Davos: Comercializar créditos de carbono em redes blockchain não resolverá o problema climático, dizem especialistas

A editora-chefe do Cointelegraph, Kristina Lucrezia Cornèr, moderou um painel de discussão em Davos, na Suíça, sobre a precificação de créditos de carbono.

Simplesmente negociar créditos de carbono em redes blockchain não resolverá os problemas ambientais. Os executivos de empresas que utilizam redes blockchain como infraestrutura para negociação de créditos de carbono argumentam que as empresas devem entender por que as estão usando a tecnologia e como causar um impacto real sobre o meio ambiente.

Durante uma sessão de um painel em Davos, na Suíça, moderada pela editora-chefe do Cointelegraph, Kristina Lucrezia Cornèr, em 16 de janeiro, vários executivos de plataformas de blockchain de carbono falaram sobre o crescente interesse das empresas no setor.

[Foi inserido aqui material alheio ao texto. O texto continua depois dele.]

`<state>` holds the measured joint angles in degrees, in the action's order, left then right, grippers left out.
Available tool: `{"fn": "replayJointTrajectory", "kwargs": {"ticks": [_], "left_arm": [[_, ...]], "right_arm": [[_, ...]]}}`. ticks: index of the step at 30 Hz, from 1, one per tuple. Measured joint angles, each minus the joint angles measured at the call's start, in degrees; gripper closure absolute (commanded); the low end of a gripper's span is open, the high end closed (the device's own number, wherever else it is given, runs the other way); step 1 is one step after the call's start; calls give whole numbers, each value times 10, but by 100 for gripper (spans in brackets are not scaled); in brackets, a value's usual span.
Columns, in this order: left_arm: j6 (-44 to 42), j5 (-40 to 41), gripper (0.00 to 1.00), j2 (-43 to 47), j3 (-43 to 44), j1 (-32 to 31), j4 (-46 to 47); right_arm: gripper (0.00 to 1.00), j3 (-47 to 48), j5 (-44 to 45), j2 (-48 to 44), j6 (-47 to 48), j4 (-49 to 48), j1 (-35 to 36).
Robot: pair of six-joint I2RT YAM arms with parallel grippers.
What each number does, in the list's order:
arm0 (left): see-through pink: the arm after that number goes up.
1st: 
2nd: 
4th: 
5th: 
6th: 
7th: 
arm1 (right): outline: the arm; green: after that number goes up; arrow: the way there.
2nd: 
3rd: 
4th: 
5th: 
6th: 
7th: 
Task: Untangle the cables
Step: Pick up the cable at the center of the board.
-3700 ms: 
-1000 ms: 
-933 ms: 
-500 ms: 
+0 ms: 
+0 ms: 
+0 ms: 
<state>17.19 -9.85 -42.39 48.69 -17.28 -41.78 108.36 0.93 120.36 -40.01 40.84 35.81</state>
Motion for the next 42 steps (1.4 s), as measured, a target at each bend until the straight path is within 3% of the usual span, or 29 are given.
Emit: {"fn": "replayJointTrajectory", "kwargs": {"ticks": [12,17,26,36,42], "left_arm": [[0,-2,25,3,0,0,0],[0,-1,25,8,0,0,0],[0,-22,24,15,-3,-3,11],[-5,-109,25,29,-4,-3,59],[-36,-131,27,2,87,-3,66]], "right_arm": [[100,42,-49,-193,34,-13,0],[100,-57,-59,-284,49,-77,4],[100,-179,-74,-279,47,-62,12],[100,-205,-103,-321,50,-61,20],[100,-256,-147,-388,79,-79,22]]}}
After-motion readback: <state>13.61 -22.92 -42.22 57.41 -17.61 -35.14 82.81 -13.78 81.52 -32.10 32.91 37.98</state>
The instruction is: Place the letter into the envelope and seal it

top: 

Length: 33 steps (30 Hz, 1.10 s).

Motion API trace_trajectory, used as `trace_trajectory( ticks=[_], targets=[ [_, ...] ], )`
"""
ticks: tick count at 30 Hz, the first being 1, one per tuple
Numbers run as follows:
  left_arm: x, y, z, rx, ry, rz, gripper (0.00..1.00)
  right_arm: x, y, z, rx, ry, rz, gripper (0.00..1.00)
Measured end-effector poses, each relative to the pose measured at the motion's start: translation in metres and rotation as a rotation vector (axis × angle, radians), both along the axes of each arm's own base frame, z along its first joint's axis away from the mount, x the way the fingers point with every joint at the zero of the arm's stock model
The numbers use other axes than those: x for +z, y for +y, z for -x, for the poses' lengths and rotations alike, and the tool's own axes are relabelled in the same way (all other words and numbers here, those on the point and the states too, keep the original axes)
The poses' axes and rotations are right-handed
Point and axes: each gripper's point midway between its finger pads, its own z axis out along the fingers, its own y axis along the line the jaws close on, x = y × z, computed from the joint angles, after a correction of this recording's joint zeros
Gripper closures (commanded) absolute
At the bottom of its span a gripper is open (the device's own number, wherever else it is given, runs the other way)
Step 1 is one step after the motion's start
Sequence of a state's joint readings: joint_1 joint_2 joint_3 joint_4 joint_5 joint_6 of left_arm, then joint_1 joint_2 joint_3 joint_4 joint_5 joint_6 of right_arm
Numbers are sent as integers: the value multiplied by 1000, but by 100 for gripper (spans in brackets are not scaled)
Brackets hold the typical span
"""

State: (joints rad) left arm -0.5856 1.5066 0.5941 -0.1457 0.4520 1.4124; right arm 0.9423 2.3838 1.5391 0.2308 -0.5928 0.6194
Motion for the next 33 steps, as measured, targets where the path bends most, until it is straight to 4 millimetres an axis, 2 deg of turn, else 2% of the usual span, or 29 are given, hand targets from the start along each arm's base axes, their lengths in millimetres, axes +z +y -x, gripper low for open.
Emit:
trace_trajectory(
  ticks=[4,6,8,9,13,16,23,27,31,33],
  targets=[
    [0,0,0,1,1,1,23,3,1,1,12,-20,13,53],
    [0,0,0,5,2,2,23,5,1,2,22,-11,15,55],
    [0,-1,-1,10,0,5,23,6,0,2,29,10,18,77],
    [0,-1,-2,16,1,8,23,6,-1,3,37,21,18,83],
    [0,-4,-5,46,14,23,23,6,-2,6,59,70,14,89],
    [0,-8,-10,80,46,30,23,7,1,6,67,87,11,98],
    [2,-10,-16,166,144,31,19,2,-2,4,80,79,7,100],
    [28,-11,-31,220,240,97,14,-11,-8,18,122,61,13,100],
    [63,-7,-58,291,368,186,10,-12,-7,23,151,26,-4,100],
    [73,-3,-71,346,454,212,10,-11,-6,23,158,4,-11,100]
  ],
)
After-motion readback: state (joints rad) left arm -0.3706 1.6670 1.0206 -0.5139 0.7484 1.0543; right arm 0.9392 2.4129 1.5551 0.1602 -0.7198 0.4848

Karen Zapata, diretora de operações da plataforma de carbono ClimateTrade, disse que a sustentabilidade tem sido um “tópico quente”, com muitas empresas interessadas em adotar estratégias de preservação ambiental, mas observou que muitas ainda não entendem como proceder.

Ela lembrou de uma conversa com um gerente de sustentabilidade de uma “grande, grande empresa” que lhe disse não saber o que é um crédito de carbono ou “como o mecanismo funciona”. Em seguida, acrescentou que vinha sendo pressionado por sua equipe de marketing para “avançar com isso.”

Zapata enfatizou que as empresas não poderão comunicar o que estão fazendo com os créditos de carbono para as suas comunidades se “não entenderem” o que eles são e como funcionam.

Ela acrescentou que se deve estar menos preocupado com o preço por trás dos créditos de carbono e mais com o impacto que eles podem causar. Ela explicou que o preço vem em segundo lugar quando o impacto positivo é compreendido.

O CEO da Tolam Earth, um marketplace de carbono, Matthew Porter, acrescentou que o comércio de carbono por si só “não resolve muito”, sem saber por que eles estão fazendo isso e criando “incentivos e motivadores.”

Ele também acrescentou que colocá-lo na cadeia resolve apenas um “pouco” da ineficiência das estratégias de mitigação dos efeitos sobre o clima.

Não houve escassez de desenvolvimentos de soluções de crédito de carbono no espaço blockchain nos últimos tempos.

A rede de armazenamento baseada em blockchain Filecoin lançou o Filecoin Green, uma iniciativa projetada para reduzir o impacto ambiental de sua criptomoeda nativa, o Filecoin (FIL), em outubro de 2022.

O primeiro projeto lançado foi o CO2.Storage — uma solução de armazenamento de dados descentralizada Web3 que visa fornecer transparência para compensações de carbono, oferecendo soluções de armazenamento tradicionais para todos os ativos digitais ambientais, incluindo créditos de energia renovável.

O CEO da WeWork, Adam Neumann, mergulhou no espaço de créditos de carbono baseados em criptomoedas em maio de 2022, levantando US$ 70 milhões na primeira grande rodada de financiamento para seu empreendimento de tecnologia climática Flowcarbon.

O projeto foi criado para tornar o comércio de carbono mais acessível, através da transação de créditos de carbono na blockchain.